Since the phonetic transcription of the text doesn’t represent a difficult task, the toughest job in processing of the
speech corpus and in the creation of the vocal database is the segmentation. This is due to the fact that the automated
segmentation methods aren’t reliable enough at the present day, therefore the manual check-up of the segmentation remains
mandatory, an extremely expensive process both in the means of time and of the development costs.
This need of manual intervention is considered a limiting factor for the building of new corpora used in synthesis.
Taking into consideration the market growth towards diversifying the speech synthesizers, the improvement of precision and
automation degree of the segmentation and of the corpora annotation process represent a must.
4
3.3.1. Author’s contributions to the automated phonetic segmentation of the voice signal
The author has proposed a phonetic segmentation method based on association rules, which creates a
correspondence between groups of letters found at entry and the distinct regions of the voice signal. The segmentation
algorithm follows the entry text and tries to find the best match for each letter group presented with one or more regions from
the voice signal.
The entry text is first rewritten into a certain phonetic transcription using a simple look after table. The transcribed text
is then split into a sequence of phonetic groups. A correspondence with the segmented regions in the voice signal is
determined, based on some association rules.
The presented method follows three distinct steps:
1. The phonetic transcription of the entry text;
2. The segmentation of the voice signal into regions;
3. Writing the association rules for each phonetic group.
An automated generator for text stream parsers, called LEX, was used for associating phonetic groups with the
corresponding region sequences. LEX generates a text lexical analyzer (scanner) according to a set of rules given in the
Bachus-Naur Form notation.
Each rule in the set of rules contains a character pattern specification, which has to be matched with the current
phonetic group from the input, and a corresponding action is executed. In our case, executed action represents the testing a
condition for the region sequence which can be put into correspondence with the phonetic group.
The generated scanner has, at input, the character string resulted from the phonetic transcription and, based on the
stored rules, the following actions are executed:
1) it takes the current character sequence from the input string;
2) it finds the corresponding rule through pattern-matching;
3) it tries to find a region sequence from the signal that would match the condition specified by the rule.

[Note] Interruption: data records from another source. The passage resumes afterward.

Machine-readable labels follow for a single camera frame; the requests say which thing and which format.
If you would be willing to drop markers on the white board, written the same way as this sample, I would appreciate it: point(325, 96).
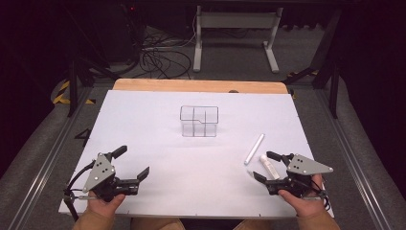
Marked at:
point(178, 166)

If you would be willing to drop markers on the grey metal stand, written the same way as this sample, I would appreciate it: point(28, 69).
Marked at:
point(236, 20)

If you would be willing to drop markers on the white tube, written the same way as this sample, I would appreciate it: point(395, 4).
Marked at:
point(269, 166)

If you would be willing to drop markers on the person's right hand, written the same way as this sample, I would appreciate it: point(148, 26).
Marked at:
point(303, 204)

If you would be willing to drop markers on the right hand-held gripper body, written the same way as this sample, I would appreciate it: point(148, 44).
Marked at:
point(303, 166)

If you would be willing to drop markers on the black metal stand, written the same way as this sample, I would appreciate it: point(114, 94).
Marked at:
point(75, 86)
point(333, 80)

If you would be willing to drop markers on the aluminium floor rail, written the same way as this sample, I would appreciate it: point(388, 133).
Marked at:
point(44, 166)
point(354, 159)

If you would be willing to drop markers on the clear plastic pen holder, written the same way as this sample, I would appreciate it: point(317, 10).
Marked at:
point(199, 121)

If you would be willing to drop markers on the person's left hand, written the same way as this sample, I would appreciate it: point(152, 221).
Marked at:
point(107, 204)

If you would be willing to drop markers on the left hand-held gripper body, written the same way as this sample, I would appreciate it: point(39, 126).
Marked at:
point(99, 172)

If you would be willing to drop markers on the wooden table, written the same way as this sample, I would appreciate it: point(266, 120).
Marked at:
point(198, 85)

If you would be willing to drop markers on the white pen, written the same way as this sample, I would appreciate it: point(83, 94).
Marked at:
point(254, 149)

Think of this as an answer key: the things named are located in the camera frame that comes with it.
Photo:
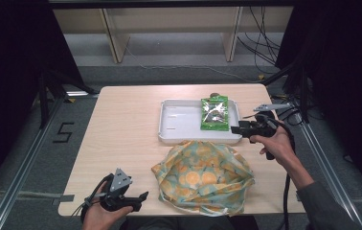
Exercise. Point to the white plastic tray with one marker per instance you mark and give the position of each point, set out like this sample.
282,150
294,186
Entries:
182,123

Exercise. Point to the dark round table grommet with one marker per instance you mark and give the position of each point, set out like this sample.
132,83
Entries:
214,94

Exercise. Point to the person's left hand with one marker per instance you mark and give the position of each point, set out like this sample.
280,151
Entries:
102,218

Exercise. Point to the beige wooden furniture frame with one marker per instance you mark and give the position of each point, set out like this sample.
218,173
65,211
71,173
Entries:
115,35

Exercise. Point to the aluminium floor rail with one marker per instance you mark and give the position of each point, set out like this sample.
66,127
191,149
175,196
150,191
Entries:
329,172
26,166

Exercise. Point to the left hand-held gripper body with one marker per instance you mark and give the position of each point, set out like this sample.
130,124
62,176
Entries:
118,185

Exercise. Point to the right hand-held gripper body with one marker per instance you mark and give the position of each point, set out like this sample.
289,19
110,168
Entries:
263,123

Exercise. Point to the orange print fabric bag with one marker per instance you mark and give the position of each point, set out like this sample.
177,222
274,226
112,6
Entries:
204,179

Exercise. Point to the person's right hand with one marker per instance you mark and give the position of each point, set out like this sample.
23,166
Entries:
275,147

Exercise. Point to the dark curtain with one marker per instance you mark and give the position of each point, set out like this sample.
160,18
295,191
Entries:
10,80
345,64

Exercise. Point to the green snack packet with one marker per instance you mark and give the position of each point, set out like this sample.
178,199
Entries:
214,113

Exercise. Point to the black metal stand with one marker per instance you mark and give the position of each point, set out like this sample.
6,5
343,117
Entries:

For a certain speaker, the results of the association between the input phonemes string and the region set from the
voice signal depend on two factors: (1) the way of the voice signal segmentation and (2) the association rules corresponding to
that speaker.
The signal segmentation using the method proposed by the author divides the signal into 10 distinct region classes,
the borders between the regions being well confined. The most delicate problem is building the association rule set for the
considered speaker. The rules set design is done using a voice corpus recorded from that user, based on which the rules for
each phoneme group are written.
Once a rule set for a speaker is written, transcribing it for another one is done only by modifying duration conditions
and the type of regions associated for each phoneme group. The author first designed a rule set for a male speaker, which was
afterwards easily adapted for a female speaker. After applying this method of phoneme-region association, the conclusion was
that these duration and waveform constraints are enough for a correct association.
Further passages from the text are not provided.